▸ Problem details: If a line in the records below holds the word "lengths", copy it.

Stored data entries
******************************

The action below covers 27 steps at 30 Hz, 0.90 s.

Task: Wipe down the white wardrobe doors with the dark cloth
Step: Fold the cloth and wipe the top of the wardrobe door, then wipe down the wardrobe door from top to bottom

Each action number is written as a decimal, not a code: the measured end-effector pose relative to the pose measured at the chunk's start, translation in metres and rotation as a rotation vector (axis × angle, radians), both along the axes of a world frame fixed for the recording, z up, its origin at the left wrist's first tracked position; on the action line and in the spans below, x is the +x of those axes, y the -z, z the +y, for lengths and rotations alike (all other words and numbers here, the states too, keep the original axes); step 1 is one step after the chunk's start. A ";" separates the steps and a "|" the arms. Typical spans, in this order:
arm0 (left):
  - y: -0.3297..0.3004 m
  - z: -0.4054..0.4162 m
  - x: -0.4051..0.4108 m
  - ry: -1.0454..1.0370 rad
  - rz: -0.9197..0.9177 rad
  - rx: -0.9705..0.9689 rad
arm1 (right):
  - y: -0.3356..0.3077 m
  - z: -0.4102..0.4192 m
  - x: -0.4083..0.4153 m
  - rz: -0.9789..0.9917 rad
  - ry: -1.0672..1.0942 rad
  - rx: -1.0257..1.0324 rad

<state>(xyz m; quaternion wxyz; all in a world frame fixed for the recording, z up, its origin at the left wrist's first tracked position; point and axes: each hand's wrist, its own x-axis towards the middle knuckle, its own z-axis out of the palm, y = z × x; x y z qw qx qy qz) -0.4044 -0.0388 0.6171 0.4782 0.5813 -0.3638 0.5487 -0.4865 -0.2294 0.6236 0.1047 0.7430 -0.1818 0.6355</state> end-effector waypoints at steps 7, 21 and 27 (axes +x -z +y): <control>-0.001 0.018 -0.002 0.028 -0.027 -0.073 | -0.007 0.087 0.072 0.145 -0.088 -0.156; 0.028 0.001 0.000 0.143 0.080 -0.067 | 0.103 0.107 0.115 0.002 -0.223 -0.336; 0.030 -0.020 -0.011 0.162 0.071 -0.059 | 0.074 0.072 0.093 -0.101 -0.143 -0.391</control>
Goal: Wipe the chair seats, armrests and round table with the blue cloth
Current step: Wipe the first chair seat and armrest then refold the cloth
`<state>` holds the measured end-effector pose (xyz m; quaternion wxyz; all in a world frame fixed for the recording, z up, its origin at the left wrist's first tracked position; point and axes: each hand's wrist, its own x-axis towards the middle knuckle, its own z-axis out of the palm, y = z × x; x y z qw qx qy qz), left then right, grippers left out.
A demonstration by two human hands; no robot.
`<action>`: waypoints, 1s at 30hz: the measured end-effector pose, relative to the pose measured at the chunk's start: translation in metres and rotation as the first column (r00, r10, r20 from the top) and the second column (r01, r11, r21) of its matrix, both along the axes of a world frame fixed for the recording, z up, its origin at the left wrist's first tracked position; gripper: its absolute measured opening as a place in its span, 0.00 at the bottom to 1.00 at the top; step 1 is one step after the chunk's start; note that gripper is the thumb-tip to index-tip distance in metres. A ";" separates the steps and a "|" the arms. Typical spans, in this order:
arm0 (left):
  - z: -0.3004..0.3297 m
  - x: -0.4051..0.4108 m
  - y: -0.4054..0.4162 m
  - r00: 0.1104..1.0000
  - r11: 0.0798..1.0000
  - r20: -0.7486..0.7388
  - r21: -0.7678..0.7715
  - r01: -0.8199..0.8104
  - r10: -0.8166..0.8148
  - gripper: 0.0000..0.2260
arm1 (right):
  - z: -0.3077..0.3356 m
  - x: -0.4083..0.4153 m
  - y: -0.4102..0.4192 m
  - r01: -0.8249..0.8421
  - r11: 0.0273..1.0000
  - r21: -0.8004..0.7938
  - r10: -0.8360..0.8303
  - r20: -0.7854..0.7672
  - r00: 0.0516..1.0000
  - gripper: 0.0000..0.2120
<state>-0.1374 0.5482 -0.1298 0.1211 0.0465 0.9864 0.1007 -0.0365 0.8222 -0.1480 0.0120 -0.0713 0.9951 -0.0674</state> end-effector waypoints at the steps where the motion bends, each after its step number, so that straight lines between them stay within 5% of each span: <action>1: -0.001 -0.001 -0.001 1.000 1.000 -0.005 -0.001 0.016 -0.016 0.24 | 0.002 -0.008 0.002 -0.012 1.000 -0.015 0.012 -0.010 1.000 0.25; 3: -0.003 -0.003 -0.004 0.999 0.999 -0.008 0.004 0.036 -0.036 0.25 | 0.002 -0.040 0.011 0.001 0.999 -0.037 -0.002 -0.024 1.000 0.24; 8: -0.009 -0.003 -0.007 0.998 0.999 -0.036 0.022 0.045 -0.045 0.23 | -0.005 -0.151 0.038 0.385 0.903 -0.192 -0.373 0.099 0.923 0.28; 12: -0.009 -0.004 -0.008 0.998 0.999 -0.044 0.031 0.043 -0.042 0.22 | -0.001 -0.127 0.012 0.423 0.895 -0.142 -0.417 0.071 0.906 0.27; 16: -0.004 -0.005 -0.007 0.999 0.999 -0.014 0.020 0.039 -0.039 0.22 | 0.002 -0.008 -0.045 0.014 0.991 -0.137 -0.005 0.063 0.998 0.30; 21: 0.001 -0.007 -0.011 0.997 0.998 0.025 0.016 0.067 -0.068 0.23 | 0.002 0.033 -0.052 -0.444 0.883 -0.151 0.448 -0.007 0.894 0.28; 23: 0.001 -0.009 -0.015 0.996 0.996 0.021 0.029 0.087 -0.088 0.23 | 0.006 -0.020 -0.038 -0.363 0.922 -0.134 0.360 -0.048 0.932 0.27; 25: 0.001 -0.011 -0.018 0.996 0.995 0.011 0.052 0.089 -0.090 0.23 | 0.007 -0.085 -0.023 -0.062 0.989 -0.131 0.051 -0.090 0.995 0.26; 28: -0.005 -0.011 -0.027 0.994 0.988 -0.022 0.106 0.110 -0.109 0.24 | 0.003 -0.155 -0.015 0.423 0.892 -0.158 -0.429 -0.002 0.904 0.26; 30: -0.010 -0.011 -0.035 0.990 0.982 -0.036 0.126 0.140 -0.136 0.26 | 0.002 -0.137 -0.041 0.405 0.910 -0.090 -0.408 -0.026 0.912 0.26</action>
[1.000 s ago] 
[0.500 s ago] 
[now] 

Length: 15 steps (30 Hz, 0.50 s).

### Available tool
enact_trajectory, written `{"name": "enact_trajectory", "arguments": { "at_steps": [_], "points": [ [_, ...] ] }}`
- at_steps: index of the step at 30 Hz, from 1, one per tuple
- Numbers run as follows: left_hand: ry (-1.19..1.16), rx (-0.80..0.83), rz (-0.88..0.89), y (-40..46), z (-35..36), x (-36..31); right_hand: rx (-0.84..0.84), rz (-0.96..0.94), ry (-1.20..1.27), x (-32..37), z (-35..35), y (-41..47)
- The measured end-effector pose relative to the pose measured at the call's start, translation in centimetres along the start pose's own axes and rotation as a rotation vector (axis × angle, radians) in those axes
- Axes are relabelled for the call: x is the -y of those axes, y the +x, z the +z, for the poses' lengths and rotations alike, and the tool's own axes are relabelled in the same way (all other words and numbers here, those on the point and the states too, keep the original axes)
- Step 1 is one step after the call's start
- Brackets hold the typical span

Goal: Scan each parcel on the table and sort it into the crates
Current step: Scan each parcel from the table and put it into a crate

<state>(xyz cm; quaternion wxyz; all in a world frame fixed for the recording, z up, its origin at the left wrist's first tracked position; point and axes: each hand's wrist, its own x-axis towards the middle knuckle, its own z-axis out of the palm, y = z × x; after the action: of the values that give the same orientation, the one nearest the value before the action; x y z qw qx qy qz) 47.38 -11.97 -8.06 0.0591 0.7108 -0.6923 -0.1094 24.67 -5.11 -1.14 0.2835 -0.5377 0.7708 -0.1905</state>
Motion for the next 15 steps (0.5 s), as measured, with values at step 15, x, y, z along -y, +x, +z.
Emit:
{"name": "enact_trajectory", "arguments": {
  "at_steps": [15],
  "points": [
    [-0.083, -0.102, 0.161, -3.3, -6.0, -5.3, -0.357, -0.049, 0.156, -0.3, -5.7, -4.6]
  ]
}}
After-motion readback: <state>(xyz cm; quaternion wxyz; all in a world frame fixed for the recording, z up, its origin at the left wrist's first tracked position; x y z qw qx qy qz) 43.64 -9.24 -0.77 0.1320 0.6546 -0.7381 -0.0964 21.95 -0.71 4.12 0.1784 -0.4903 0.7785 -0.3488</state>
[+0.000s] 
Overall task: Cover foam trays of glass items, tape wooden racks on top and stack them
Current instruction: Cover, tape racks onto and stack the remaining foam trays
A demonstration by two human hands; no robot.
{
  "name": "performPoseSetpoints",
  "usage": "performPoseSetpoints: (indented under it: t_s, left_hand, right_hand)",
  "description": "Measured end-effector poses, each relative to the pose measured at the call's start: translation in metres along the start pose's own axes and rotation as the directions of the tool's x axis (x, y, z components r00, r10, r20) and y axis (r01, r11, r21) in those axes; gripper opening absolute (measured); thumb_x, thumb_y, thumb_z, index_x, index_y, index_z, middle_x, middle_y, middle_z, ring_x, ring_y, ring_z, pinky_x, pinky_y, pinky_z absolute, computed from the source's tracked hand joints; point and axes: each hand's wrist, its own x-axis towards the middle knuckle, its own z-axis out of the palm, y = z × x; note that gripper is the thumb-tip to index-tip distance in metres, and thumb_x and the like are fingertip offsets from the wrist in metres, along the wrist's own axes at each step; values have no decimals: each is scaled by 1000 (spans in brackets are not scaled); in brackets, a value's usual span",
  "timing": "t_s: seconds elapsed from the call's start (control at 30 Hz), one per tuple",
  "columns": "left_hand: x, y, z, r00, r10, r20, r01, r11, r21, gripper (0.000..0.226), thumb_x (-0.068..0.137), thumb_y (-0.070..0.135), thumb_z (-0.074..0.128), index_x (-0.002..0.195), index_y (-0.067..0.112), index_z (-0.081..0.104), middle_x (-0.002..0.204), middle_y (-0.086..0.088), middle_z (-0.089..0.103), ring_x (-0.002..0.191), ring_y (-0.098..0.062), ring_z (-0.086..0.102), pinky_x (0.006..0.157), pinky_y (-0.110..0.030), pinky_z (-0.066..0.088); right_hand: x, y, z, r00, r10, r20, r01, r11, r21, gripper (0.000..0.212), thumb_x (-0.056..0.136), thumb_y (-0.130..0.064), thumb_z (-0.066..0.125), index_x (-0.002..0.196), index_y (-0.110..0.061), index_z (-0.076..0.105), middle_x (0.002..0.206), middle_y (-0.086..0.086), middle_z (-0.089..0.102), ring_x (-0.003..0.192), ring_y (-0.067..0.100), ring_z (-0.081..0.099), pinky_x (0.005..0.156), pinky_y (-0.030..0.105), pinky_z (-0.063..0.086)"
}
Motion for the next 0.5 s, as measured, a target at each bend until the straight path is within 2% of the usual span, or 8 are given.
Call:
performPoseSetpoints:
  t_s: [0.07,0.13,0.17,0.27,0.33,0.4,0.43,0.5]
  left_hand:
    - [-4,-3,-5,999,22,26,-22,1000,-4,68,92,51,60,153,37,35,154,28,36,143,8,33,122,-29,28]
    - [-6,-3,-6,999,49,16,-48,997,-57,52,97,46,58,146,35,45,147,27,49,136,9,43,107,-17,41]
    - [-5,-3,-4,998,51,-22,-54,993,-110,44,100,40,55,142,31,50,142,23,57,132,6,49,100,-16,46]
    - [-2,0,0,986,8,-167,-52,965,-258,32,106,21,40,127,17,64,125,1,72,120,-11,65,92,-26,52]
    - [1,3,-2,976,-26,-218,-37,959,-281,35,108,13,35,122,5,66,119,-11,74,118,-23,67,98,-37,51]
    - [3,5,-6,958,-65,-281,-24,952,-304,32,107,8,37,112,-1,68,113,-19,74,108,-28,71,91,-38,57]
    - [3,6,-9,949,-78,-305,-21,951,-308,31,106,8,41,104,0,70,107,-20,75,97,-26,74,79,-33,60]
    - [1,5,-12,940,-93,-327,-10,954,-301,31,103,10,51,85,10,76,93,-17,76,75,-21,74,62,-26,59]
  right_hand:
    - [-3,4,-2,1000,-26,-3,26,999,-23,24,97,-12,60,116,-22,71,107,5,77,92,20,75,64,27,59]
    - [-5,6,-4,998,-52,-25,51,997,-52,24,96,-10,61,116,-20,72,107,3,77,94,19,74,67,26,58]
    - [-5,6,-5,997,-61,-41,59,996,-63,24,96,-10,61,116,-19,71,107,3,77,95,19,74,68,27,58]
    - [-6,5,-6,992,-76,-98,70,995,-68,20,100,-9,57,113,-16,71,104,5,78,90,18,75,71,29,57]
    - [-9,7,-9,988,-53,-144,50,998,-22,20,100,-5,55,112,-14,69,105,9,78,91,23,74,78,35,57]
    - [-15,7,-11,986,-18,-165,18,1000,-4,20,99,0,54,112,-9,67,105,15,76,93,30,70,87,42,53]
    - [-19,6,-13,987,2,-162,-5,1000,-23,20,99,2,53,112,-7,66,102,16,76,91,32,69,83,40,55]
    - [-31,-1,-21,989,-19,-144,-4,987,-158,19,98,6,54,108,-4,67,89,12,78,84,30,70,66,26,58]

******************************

▸ Response area:
Each action number is written as a decimal, not a code: the measured end-effector pose relative to the pose measured at the chunk's start, translation in metres and rotation as a rotation vector (axis × angle, radians), both along the axes of a world frame fixed for the recording, z up, its origin at the left wrist's first tracked position; on the action line and in the spans below, x is the +x of those axes, y the -z, z the +y, for lengths and rotations alike (all other words and numbers here, the states too, keep the original axes); step 1 is one step after the chunk's start. A ";" separates the steps and a "|" the arms. Typical spans, in this order:
- Axes are relabelled for the call: x is the -y of those axes, y the +x, z the +z, for the poses' lengths and rotations alike, and the tool's own axes are relabelled in the same way (all other words and numbers here, those on the point and the states too, keep the original axes)

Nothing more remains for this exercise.